**REQUIRED ACTION**
Output the listing word for word, minus images.

**DATA**
++++++++++++++++++++

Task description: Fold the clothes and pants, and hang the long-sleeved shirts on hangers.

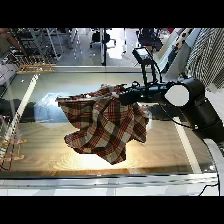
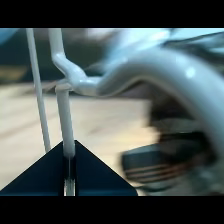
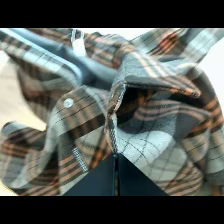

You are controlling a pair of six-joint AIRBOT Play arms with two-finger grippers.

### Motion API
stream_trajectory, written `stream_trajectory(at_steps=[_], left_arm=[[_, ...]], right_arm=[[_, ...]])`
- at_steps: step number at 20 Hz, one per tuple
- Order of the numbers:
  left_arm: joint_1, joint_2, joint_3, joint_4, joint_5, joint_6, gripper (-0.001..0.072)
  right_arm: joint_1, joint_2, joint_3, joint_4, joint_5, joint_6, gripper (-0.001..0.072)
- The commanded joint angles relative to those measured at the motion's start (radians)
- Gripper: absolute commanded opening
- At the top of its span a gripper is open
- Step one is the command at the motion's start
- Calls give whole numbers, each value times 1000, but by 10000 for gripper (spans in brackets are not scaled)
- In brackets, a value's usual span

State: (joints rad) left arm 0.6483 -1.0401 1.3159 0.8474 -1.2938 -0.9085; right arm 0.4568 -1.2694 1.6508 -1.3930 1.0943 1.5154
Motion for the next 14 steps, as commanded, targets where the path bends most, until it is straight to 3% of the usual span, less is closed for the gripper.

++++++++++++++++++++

**OUTPUT FOR THIS TASK**
Task description: Fold the clothes and pants, and hang the long-sleeved shirts on hangers.


You are controlling a pair of six-joint AIRBOT Play arms with two-finger grippers.

### Motion API
stream_trajectory, written `stream_trajectory(at_steps=[_], left_arm=[[_, ...]], right_arm=[[_, ...]])`
- at_steps: step number at 20 Hz, one per tuple
- Order of the numbers:
  left_arm: joint_1, joint_2, joint_3, joint_4, joint_5, joint_6, gripper (-0.001..0.072)
  right_arm: joint_1, joint_2, joint_3, joint_4, joint_5, joint_6, gripper (-0.001..0.072)
- The commanded joint angles relative to those measured at the motion's start (radians)
- Gripper: absolute commanded opening
- At the top of its span a gripper is open
- Step one is the command at the motion's start
- Calls give whole numbers, each value times 1000, but by 10000 for gripper (spans in brackets are not scaled)
- In brackets, a value's usual span

State: (joints rad) left arm 0.6483 -1.0401 1.3159 0.8474 -1.2938 -0.9085; right arm 0.4568 -1.2694 1.6508 -1.3930 1.0943 1.5154
Motion for the next 14 steps, as commanded, targets where the path bends most, until it is straight to 3% of the usual span, less is closed for the gripper.

This completes the output.